:: Work to be completed ::
The entries follow. Print each one exactly.

= = = = =

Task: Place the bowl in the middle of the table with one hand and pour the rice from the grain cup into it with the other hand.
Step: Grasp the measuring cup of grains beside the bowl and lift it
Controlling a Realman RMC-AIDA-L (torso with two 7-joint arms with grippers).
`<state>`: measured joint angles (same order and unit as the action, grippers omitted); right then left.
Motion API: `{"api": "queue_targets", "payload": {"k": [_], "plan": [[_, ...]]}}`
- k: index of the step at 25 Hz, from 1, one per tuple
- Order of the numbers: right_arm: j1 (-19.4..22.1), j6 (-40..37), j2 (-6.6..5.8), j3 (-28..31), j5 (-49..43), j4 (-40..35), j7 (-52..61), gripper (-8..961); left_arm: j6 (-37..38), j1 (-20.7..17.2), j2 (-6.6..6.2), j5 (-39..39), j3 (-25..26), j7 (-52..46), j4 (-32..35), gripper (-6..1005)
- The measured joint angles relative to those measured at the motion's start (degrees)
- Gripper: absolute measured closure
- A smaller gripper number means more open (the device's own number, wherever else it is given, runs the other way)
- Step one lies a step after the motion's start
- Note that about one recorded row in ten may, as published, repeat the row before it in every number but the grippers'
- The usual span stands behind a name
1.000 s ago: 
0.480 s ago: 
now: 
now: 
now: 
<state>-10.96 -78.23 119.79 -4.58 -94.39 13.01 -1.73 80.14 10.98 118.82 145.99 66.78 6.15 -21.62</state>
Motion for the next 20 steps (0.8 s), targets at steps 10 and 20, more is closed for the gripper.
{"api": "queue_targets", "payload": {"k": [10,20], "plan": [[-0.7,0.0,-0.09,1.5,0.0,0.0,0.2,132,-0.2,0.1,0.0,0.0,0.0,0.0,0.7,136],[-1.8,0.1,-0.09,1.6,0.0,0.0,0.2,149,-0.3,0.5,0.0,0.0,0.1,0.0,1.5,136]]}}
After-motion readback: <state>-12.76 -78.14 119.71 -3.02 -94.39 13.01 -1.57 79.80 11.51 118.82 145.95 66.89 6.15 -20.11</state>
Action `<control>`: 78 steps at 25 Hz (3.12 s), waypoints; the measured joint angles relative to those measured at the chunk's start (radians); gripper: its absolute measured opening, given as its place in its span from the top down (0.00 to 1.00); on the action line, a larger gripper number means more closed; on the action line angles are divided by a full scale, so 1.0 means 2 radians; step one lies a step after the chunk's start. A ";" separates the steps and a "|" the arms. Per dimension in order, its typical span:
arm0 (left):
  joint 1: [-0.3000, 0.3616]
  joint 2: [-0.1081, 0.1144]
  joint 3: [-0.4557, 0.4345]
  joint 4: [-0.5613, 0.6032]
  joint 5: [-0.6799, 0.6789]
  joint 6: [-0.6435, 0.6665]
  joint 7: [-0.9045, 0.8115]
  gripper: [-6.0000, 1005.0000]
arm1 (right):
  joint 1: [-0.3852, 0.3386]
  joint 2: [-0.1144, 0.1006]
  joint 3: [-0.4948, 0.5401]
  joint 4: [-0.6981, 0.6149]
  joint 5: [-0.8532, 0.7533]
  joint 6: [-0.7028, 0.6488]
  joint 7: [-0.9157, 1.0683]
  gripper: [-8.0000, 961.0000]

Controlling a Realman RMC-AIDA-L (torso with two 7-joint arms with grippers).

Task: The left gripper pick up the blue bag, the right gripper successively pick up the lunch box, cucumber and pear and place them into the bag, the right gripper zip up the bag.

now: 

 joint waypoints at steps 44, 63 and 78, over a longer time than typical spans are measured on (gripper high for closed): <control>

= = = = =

:: Exercise response ::
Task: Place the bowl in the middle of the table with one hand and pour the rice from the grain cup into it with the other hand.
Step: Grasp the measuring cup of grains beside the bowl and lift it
Controlling a Realman RMC-AIDA-L (torso with two 7-joint arms with grippers).
`<state>`: measured joint angles (same order and unit as the action, grippers omitted); right then left.
Motion API: `{"api": "queue_targets", "payload": {"k": [_], "plan": [[_, ...]]}}`
- k: index of the step at 25 Hz, from 1, one per tuple
- Order of the numbers: right_arm: j1 (-19.4..22.1), j6 (-40..37), j2 (-6.6..5.8), j3 (-28..31), j5 (-49..43), j4 (-40..35), j7 (-52..61), gripper (-8..961); left_arm: j6 (-37..38), j1 (-20.7..17.2), j2 (-6.6..6.2), j5 (-39..39), j3 (-25..26), j7 (-52..46), j4 (-32..35), gripper (-6..1005)
- The measured joint angles relative to those measured at the motion's start (degrees)
- Gripper: absolute measured closure
- A smaller gripper number means more open (the device's own number, wherever else it is given, runs the other way)
- Step one lies a step after the motion's start
- Note that about one recorded row in ten may, as published, repeat the row before it in every number but the grippers'
- The usual span stands behind a name
1.000 s ago: 
0.480 s ago: 
now: 
now: 
now: 
<state>-10.96 -78.23 119.79 -4.58 -94.39 13.01 -1.73 80.14 10.98 118.82 145.99 66.78 6.15 -21.62</state>
Motion for the next 20 steps (0.8 s), targets at steps 10 and 20, more is closed for the gripper.
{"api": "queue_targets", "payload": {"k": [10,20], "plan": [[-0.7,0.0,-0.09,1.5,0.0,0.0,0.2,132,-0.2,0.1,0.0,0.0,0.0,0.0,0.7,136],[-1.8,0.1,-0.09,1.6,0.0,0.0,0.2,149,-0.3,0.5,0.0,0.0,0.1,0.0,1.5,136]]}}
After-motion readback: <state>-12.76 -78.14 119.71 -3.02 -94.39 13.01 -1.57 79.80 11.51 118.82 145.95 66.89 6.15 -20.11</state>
Action `<control>`: 78 steps at 25 Hz (3.12 s), waypoints; the measured joint angles relative to those measured at the chunk's start (radians); gripper: its absolute measured opening, given as its place in its span from the top down (0.00 to 1.00); on the action line, a larger gripper number means more closed; on the action line angles are divided by a full scale, so 1.0 means 2 radians; step one lies a step after the chunk's start. A ";" separates the steps and a "|" the arms. Per dimension in order, its typical span:
arm0 (left):
  joint 1: [-0.3000, 0.3616]
  joint 2: [-0.1081, 0.1144]
  joint 3: [-0.4557, 0.4345]
  joint 4: [-0.5613, 0.6032]
  joint 5: [-0.6799, 0.6789]
  joint 6: [-0.6435, 0.6665]
  joint 7: [-0.9045, 0.8115]
  gripper: [-6.0000, 1005.0000]
arm1 (right):
  joint 1: [-0.3852, 0.3386]
  joint 2: [-0.1144, 0.1006]
  joint 3: [-0.4948, 0.5401]
  joint 4: [-0.6981, 0.6149]
  joint 5: [-0.8532, 0.7533]
  joint 6: [-0.7028, 0.6488]
  joint 7: [-0.9157, 1.0683]
  gripper: [-8.0000, 961.0000]

Controlling a Realman RMC-AIDA-L (torso with two 7-joint arms with grippers).

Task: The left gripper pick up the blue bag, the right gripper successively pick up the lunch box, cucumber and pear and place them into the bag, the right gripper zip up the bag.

now: 

 joint waypoints at steps 44, 63 and 78, over a longer time than typical spans are measured on (gripper high for closed): <control>

What appears above is the complete answer to the exercise.